───── Supplied information

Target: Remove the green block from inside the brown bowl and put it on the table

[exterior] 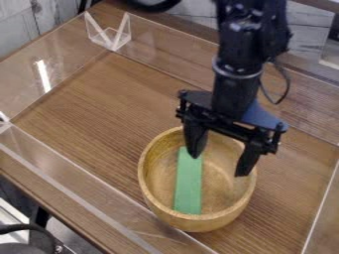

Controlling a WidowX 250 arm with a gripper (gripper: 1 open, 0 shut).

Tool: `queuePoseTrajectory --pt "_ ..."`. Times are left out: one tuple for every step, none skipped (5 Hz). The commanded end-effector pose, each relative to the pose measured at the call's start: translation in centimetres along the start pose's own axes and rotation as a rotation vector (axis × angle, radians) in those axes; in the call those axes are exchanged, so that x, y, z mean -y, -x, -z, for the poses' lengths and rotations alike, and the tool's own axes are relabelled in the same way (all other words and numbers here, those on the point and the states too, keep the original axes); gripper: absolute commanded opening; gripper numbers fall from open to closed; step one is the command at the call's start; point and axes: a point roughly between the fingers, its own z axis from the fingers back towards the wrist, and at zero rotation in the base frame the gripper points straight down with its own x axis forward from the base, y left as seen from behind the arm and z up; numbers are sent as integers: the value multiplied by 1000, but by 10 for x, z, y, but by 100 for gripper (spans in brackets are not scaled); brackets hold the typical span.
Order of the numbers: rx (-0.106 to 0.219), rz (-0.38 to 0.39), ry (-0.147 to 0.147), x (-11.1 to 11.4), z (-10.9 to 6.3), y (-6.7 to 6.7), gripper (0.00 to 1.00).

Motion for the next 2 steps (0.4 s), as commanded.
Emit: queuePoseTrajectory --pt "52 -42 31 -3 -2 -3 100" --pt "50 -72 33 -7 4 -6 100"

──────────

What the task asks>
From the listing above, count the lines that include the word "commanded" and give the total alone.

Response box>
2